Claramente, a la luz de los hechos, no todas las así llamadas iglesias son iguales, ni siquiera dentro del mismo mundo evangélico vemos igualdad, y la crisis sanitaria lo ha revelado de un modo indiscutible. Sin embargo, la ley aprobada por el parlamento de entonces y promulgada en noviembre del año 1999, bajo el gobierno del presidente Frei Ruiz-Tagle, así lo establecía.

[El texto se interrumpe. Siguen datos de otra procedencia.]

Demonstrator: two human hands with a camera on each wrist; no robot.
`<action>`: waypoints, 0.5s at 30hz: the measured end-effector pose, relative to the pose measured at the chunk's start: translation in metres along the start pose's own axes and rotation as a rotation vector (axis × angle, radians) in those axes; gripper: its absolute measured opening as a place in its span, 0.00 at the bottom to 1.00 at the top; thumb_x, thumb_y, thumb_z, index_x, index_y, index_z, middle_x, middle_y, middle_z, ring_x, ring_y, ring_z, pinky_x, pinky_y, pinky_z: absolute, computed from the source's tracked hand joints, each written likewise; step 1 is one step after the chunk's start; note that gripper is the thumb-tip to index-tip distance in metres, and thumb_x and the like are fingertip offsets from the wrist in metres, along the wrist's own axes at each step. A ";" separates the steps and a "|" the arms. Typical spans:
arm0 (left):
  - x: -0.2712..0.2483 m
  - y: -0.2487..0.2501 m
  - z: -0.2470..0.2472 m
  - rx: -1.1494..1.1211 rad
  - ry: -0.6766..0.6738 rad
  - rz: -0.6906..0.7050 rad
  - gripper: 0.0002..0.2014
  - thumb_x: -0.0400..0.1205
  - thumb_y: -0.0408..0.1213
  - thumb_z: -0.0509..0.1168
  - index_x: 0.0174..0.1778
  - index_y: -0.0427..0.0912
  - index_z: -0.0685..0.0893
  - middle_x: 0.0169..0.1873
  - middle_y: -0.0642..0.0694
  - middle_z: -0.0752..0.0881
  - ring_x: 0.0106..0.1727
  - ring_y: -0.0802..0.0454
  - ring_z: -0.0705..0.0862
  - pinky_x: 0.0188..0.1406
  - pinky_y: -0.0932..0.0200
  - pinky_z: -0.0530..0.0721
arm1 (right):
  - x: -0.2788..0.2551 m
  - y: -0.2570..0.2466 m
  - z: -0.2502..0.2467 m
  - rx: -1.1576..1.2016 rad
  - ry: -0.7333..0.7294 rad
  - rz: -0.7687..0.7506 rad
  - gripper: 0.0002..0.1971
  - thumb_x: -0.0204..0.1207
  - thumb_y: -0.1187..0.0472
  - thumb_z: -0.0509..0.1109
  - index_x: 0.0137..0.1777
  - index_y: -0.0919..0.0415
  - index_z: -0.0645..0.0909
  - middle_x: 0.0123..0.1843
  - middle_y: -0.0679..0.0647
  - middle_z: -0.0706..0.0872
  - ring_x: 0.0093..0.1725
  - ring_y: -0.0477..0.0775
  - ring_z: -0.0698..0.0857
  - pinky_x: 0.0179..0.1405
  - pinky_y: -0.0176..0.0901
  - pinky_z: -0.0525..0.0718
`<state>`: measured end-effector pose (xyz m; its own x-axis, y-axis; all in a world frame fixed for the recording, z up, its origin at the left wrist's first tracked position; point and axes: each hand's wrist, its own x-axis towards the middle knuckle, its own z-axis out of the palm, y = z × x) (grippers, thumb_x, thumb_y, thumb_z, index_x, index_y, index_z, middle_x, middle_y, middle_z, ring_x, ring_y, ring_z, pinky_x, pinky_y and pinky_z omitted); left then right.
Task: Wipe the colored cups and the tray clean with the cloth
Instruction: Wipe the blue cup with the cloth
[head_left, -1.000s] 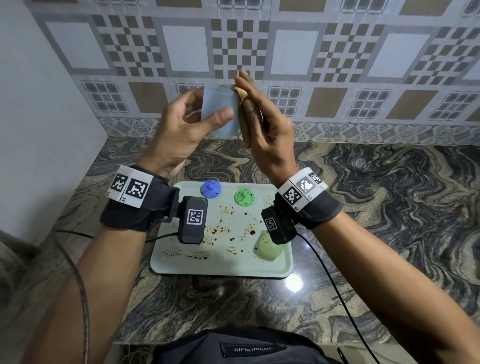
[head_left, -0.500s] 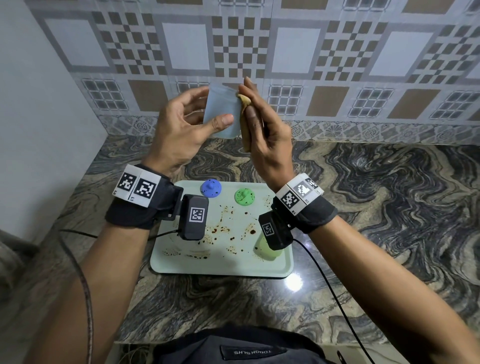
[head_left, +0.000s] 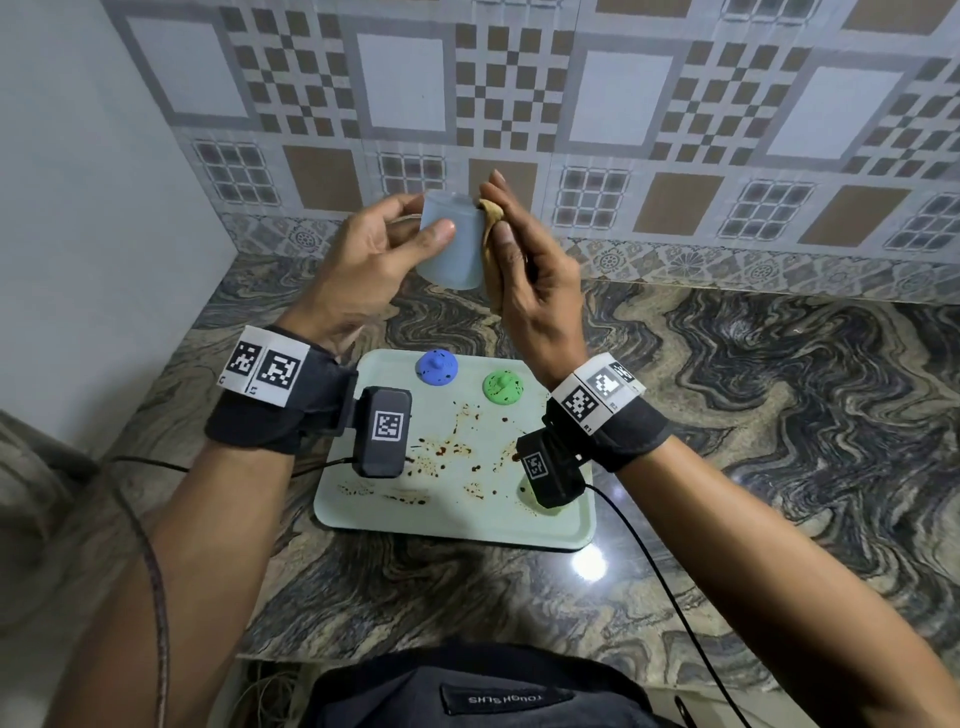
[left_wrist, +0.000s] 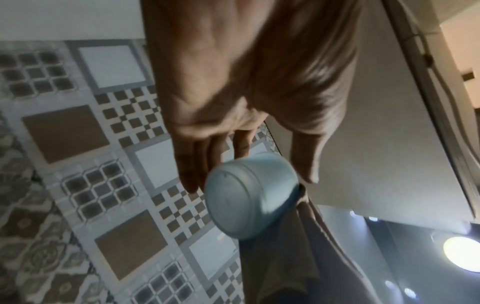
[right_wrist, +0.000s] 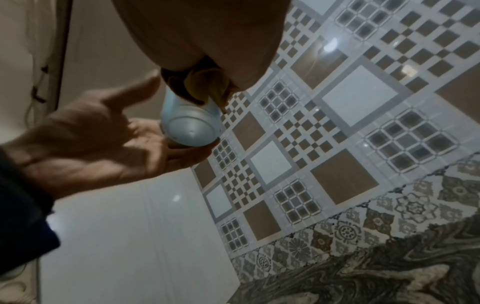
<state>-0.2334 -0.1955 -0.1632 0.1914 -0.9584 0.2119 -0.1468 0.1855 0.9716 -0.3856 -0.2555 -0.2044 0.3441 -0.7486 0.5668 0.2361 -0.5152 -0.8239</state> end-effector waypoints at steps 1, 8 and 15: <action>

Más complejo resulta la definición que la ley aplica para comprender una determinada confesionalidad. La ley entiende por iglesia a las entidades integradas por personas naturales que profesen una determinada fe. Es decir, la afirmación es tan amplia como ambigua, en consecuencia, para determinar si estamos ante una entidad religiosa se ha de evidenciar condiciones tan mínimas que posibilita que cualquier persona, en cualquier índole, con un mínimo de acciones que son inferiores a la formación de un club deportivo o de una junta de vecinos (con el respeto que estas organizaciones me merecen) pueda ser llamada Iglesia. La influencia espiritual que un líder religioso puede tener, sobre todo cuando no hay naturaleza suficiente en sus fieles es tan gravitante y relevante, que de no entender bien su servicio, puede alterar y empañar la vida misma de un miembro de su comunidad para siempre, prueba de ello tenemos en todos los credos.
Tan amplia libertad en materia religiosa puede prestarse a abusos y a engaños en ámbitos que afectan bienes constitutivos y espirituales de la persona, derivando en fanatismo, o mera superstición, lo cual trae como consecuencia efectos sociales y públicos de una eventual realidad llamada iglesia, pero que bajo las figuras jurídicas anteriormente citadas no tiene consistencia. Es de esperar que un escepticismo menos radical en lo político, posibilite una apertura a un tiempo nuevo también en materia religiosa, lo que sería otra posibilidad que la desgracia del coronavirus podría generar.